Bodhidharma had come from India to China in the fifth century, carrying the direct transmission of the Buddha's teaching — not the texts, not the doctrines, but the wordless pointing at what the texts could only approach. He was not interested in students who wanted knowledge. He was interested in students who were prepared to receive transmission.
Shenguang — who would later be known as Huike — was a scholar of Buddhist texts and Confucian classics. He had studied for years. He knew the doctrines. He knew the arguments. He felt that something in all the knowing was still missing — the specific thing that the knowing was supposed to point at, which the knowing itself could not produce.
He went to Bodhidharma's cave at Shaolin monastery in the Henan mountains. He waited outside. Bodhidharma did not open the door.
He waited through the day. He waited through the night. Snow fell. He stood in it. He was a scholar and a monk — he was not accustomed to standing in snow being ignored. But he stood.
At some point in the deep night — accounts vary on exactly when — he understood that the waiting itself was part of the teaching. That Bodhidharma was not being absent. He was being present in a way that was testing whether Huike had arrived at the readiness that the transmission required.
At dawn, to demonstrate his sincerity beyond any possible doubt, Huike cut off his left arm and presented it at the cave entrance.

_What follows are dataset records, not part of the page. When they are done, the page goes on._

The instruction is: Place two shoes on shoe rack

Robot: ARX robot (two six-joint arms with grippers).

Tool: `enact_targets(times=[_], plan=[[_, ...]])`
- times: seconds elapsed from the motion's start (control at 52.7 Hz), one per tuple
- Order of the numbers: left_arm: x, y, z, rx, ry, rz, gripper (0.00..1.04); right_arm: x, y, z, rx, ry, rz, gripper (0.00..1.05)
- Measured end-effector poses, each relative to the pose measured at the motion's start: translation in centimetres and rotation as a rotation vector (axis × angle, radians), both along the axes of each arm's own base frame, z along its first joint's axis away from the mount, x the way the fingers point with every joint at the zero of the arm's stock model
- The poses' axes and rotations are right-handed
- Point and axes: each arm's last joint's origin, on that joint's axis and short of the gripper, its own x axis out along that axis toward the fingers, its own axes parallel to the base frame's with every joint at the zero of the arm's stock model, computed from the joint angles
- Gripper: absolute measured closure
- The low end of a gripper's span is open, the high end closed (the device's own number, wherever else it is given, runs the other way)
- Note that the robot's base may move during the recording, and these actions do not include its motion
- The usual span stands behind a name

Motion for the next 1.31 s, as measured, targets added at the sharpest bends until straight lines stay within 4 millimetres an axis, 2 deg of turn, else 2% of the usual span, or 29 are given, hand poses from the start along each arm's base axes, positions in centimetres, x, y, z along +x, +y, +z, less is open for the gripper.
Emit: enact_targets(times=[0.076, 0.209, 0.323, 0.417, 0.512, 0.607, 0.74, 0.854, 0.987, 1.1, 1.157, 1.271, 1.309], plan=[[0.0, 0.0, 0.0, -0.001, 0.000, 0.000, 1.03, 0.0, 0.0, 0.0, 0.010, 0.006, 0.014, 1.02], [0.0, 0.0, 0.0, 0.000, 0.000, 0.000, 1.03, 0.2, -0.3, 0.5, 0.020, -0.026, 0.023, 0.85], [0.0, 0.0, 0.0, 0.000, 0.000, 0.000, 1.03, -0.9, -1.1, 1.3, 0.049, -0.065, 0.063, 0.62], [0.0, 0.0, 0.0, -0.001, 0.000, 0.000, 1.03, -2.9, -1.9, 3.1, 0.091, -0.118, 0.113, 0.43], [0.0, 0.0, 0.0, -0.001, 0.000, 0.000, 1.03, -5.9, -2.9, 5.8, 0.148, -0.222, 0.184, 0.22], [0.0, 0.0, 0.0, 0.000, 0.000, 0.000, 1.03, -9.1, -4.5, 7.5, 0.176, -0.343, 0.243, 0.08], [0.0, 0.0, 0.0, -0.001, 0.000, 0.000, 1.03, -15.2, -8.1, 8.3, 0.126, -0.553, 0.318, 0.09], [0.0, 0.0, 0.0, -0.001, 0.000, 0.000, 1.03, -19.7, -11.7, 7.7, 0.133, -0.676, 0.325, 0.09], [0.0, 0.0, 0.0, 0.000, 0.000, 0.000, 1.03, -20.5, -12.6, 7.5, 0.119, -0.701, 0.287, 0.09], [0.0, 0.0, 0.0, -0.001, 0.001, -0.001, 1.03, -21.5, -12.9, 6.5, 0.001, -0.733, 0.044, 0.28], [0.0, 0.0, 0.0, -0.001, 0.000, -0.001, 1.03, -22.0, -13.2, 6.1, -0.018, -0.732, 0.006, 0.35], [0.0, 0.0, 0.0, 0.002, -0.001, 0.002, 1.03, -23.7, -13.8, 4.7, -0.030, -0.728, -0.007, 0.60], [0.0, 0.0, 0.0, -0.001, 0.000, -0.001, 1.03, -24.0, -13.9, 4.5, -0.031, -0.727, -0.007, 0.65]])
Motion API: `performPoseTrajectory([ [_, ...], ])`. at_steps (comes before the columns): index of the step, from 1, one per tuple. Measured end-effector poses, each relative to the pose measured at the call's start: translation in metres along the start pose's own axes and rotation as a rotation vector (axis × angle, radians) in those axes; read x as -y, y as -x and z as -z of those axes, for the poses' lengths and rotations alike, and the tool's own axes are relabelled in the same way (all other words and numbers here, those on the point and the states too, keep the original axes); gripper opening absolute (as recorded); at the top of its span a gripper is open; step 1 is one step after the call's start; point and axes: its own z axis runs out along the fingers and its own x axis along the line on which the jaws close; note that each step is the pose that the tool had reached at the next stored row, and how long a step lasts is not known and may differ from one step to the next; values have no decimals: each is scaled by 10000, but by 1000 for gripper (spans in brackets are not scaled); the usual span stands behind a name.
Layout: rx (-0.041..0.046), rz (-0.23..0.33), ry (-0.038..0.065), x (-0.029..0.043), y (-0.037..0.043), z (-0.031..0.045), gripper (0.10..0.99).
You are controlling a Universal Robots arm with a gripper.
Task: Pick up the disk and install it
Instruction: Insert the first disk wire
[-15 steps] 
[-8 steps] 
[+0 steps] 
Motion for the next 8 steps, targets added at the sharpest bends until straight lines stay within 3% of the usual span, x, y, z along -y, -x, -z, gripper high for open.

Bodhidharma opened the door.
The exchange that follows is the central koan of the Zen tradition — the question and answer that most precisely describes what the tradition is doing and what it is pointing at. Huike said: my mind is not at peace. Please pacify it for me. Bodhidharma said: bring your mind here and I will pacify it. Huike searched. He searched earnestly, with the specific quality of searching that only someone who has stood in the snow all night and cut off their arm to demonstrate sincerity can bring to a search. After a long time he said: I have searched for the mind and I cannot find it. Bodhidharma said: there — I have pacified it for you. The mind that cannot be found is the mind that has been pacified. Not the absence of mind — the recognition that what was producing the anxiety was a construction, a story, a grasping after something that, when looked for directly, could not be located. The finding of the not-finding is the finding.
Huike became the Second Patriarch of Chinese Zen. He transmitted the teaching to the Third Patriarch. The transmission continues — from Bodhidharma through Huike through thirty-three generations to the present day.
The arm that was cut off is not commemorated. The exchange at the cave is commemorated. Because the arm was the price of admission and the exchange was the transmission. The price of genuine transmission has always been the willingness to give up what the transmission will make unnecessary.
What are you holding onto that is preventing you from finding that your mind — the anxious, seeking, never-pacified mind — cannot be found when looked for directly? The door is open. The question is whether you are willing to search honestly enough to discover the answer.